When it comes to the global CBDC race, China has emerged as the clear leader. China’s e-CNY is expected to be fully operational by February 2022. However, in its advanced pilot stage, it has already conducted several large-scale trials.
Earlier reports suggested that the PBoC may establish a digital exchange in Beijing. Now that private crypto is out of the way, the plan is to promote its digital yuan even more.
Meanwhile, ahead of the Winter Olympics in February, the Chinese government may strike a deal with private payment platforms for market share.
Eswar Prasad of Cornell University also commented on the People’s Bank of China’s motivation for establishing a CBDC in a recent interview. He stated,
“The People’s Bank of China wants to ensure that a digital version of the yuan is relevant in terms of keeping central bank money tractable at the retail level.” Also, to ensure that two payment providers do not dominate the payment space.”
E-CNY is not available on Alibaba’s platforms. It is also worth noting that Alibaba is a massive platform that attracted close to $85 billion in sales in just 11 days. When a comparable volume of digital yuan was reached in 18 months. Prasad went on to say,
“The PBOC is attempting to create a digital currency that competes with these payment providers; however, I believe the use case for a CBDC is actually quite weak in China.”
“I believe there is concern that these two major payment providers, which have dominated the payment space…now control massive flows of data.”

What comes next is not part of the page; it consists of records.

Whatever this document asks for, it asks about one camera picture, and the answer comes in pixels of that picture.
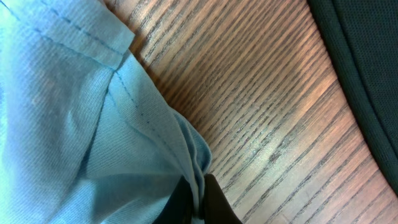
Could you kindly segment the black t-shirt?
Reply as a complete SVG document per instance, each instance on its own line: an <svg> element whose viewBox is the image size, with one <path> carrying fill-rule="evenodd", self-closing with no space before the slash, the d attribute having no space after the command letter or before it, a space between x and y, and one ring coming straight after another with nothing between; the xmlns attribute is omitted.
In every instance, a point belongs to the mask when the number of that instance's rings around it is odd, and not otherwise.
<svg viewBox="0 0 398 224"><path fill-rule="evenodd" d="M397 0L310 0L365 141L397 190Z"/></svg>

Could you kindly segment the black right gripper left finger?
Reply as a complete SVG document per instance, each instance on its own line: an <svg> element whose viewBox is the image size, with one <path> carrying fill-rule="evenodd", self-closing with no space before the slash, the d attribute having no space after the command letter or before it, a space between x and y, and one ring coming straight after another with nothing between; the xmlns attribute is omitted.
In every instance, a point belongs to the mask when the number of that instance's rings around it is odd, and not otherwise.
<svg viewBox="0 0 398 224"><path fill-rule="evenodd" d="M193 196L190 184L181 177L165 207L153 224L191 224Z"/></svg>

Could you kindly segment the light blue printed t-shirt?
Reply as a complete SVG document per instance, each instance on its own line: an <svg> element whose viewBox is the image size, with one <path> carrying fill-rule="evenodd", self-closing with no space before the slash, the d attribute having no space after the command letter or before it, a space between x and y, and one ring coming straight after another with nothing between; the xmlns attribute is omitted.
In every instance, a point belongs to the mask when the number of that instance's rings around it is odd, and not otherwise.
<svg viewBox="0 0 398 224"><path fill-rule="evenodd" d="M103 1L1 2L1 222L153 223L211 151Z"/></svg>

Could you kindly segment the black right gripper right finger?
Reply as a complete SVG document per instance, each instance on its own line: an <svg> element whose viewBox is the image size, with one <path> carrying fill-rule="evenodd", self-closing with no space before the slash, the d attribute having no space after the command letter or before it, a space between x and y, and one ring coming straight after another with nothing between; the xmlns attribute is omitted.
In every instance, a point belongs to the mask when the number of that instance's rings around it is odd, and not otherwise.
<svg viewBox="0 0 398 224"><path fill-rule="evenodd" d="M205 175L203 211L205 224L242 224L212 174Z"/></svg>

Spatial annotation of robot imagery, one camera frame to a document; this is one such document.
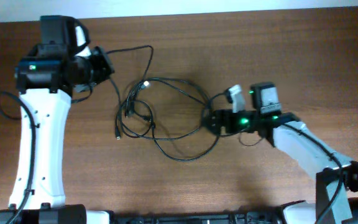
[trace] green indicator light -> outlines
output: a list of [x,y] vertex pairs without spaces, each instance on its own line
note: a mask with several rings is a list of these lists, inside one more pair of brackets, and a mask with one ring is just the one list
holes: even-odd
[[241,120],[240,120],[240,123],[241,124],[247,124],[249,122],[249,120],[247,119],[247,118],[242,118]]

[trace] white wall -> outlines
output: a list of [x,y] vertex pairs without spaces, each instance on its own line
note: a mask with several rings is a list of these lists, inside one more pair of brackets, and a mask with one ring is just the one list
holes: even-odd
[[358,6],[358,0],[0,0],[0,22]]

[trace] table surface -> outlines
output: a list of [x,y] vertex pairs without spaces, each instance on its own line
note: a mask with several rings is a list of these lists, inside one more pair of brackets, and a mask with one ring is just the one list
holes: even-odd
[[[150,77],[189,79],[210,95],[235,84],[246,90],[253,83],[274,82],[284,111],[295,113],[315,135],[358,161],[358,7],[83,23],[92,47],[153,45]],[[0,24],[0,90],[17,92],[14,67],[39,41],[38,22]],[[111,55],[120,91],[141,77],[148,56],[148,50]],[[139,99],[152,105],[159,137],[186,133],[199,122],[201,106],[165,86],[155,84]],[[3,103],[10,113],[19,112],[14,103]],[[220,140],[200,160],[175,162],[152,141],[116,140],[116,105],[111,84],[104,82],[89,100],[71,106],[63,153],[67,204],[117,213],[176,214],[314,200],[313,180],[266,141],[243,147],[233,136]],[[216,106],[230,107],[223,100]],[[16,177],[20,130],[20,123],[0,115],[0,209],[7,207]],[[258,140],[256,134],[242,138]],[[213,139],[203,130],[162,146],[174,156],[194,156]]]

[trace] camera mounted on robot arm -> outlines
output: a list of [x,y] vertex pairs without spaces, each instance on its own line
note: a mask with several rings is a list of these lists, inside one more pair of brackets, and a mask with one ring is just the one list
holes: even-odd
[[48,88],[50,93],[62,90],[72,96],[73,90],[91,91],[114,73],[101,47],[89,51],[88,30],[78,19],[41,16],[40,25],[42,43],[16,67],[16,88],[21,94],[31,88]]

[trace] wooden table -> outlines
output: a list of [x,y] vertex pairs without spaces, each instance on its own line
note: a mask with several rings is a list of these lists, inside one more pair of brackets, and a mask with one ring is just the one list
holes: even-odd
[[[106,50],[150,44],[149,76],[185,78],[210,95],[235,84],[263,81],[278,88],[284,111],[298,115],[323,141],[358,161],[358,7],[124,17],[83,21],[91,46]],[[14,67],[40,41],[38,22],[0,24],[0,90],[15,90]],[[121,91],[138,80],[149,51],[114,54]],[[171,136],[192,130],[200,105],[162,85],[147,100]],[[250,98],[246,96],[251,109]],[[4,101],[6,109],[19,107]],[[314,200],[314,182],[266,141],[243,147],[222,139],[206,157],[189,163],[164,157],[152,141],[114,137],[117,96],[110,83],[72,105],[63,157],[67,204],[117,213],[212,213]],[[229,106],[223,100],[217,106]],[[7,207],[19,157],[20,123],[0,115],[0,209]],[[165,136],[162,128],[158,136]],[[214,137],[201,131],[162,146],[193,156]],[[247,142],[256,135],[244,135]]]

As a result, Prasad explained that the goal of establishing a CBDC should not be to directly compete with these payment providers in the future. Instead, the goal is to “provide a payment infrastructure that then provides interoperability for any payment provider who wants to use that payment network.”
According to the professor, this creates a level playing field for new payment providers.
In a similar vein, Indonesia’s central bank recently announced plans to launch a digital currency to ‘fight’ private cryptocurrencies.